In the office downstairs he stopped a moment. “I’m going aloft,” he told the three clerks who stared at him strangely. “I’m going to try to raise the Bandar choppers on the VHF.” The three men said nothing, but Lochart felt they knew the secret too. Then he turned to Wazari. “See you tomorrow, Sergeant.”
“Hope it’s okay to quit. My head hurts like hell.”
“See you tomorrow.” Lochart pottered in the office, conscious of the scrutiny, to give Wazari enough tune to pretend to saunter off, actually to go around the hangar and sneak aboard: “Once you’re out of the office you’re on your own,” Lochart had told him, “I won’t check the cabin, I’ll just take off.”
“God help us all, Captain.”
Chapter 63
AT BAHRAIN AIRPORT: 11:28 A.M. JeanLuc and Mathias Delarne were standing beside a station wagon near the helipad watching the incoming 212, shading their eyes against the sun, still unable to recognize the pilot. Mathias was a short, thickset man, with dark wavy hair, half a face, the other half badly bum-scarred when he had bailed out on fire not far from Algiers. “It’s Dubois,” he said.

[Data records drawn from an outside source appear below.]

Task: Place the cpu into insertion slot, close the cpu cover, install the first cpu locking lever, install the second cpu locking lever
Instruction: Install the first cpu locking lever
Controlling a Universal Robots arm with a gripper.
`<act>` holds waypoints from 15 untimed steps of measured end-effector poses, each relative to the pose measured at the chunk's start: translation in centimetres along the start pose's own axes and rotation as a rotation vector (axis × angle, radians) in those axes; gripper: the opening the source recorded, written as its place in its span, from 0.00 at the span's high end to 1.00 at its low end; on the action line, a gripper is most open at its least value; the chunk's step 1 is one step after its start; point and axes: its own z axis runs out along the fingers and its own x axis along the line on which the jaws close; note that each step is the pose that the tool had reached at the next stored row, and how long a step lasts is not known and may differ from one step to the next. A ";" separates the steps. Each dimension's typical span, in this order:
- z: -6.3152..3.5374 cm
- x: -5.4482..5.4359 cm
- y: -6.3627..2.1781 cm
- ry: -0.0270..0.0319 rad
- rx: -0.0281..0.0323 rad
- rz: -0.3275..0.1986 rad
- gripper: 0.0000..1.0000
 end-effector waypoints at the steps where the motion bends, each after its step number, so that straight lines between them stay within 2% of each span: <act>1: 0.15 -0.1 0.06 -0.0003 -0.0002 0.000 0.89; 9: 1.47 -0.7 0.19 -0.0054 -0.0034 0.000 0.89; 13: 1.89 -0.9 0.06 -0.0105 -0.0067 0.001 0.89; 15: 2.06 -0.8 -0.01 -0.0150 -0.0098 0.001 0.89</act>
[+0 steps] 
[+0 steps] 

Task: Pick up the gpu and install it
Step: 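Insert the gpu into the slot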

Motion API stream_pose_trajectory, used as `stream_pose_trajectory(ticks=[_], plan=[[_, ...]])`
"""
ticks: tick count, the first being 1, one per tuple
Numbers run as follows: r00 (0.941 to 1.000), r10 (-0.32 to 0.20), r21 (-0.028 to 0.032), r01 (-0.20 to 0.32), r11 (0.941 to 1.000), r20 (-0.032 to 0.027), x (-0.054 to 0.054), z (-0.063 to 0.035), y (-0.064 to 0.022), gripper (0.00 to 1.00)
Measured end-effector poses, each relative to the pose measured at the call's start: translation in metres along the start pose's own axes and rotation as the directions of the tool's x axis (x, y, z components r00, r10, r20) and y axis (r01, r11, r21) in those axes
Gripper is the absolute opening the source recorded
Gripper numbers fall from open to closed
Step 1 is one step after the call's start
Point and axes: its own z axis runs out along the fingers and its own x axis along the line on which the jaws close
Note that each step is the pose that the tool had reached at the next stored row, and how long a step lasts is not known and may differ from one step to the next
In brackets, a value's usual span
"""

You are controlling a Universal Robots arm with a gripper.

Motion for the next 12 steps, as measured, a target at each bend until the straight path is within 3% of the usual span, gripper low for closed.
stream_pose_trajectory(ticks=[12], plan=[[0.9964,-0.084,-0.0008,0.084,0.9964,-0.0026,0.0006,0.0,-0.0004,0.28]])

“No, you’re wrong, it’s Sandor.” JeanLuc waved, motioning him to land crosswind. The moment the skids touched, Mathias rushed under the rotors for the left cockpit door - paying no attention to Sandor who was shouting across at him. He carried a large paintbrush and a can of quick-drying airplane paint and he slapped the white paint over the Iran registration letters just below the door’s window. JeanLuc used the stencil they had prepared and black paint and his brush, then carefully peeled the stencil off. Now she was G-HXXI and legal.
Meanwhile, Mathias had gone to the tail boom and painted out IHC, ducked under the boom to do the same on the other side. Sandor just had time to move his arm out of the way of the door as, enthusiastically, JeanLuc stenciled the second G-HXXI.
“Voilá!” JeanLuc gave his material back to Mathias who went to the station wagon to stash it under a tarpaulin, while JeanLuc wrung Sandor Petrofi’s hand and told him about Rudi and Kelly and asked about Dubois. “Don’know, old buddy,” Sandor said. “After the pileup” - he explained about the near miss - “Rudi waved us off to head here independently. I never saw any of them again. Me, I put her into minimum consumption, stuck to the waves, and prayed. I’ve been on empty, warning lights on, for maybe ten goddamn minutes and crapping for twenty. What about the others?” “Rudi and Kelly landed on Abu Sabh beach - Rod Rodrigues’s looking after them - nothing yet on Scrag, Willi, or Vossi, but Mac’s still at Kowiss.”
“Jesusss!”
“Oui, along with Freddy and Tom Lochart, at least they were, ten or fifteen minutes ago.” JeanLuc turned to Mathias who came up to them, “Are you tuned into the tower?”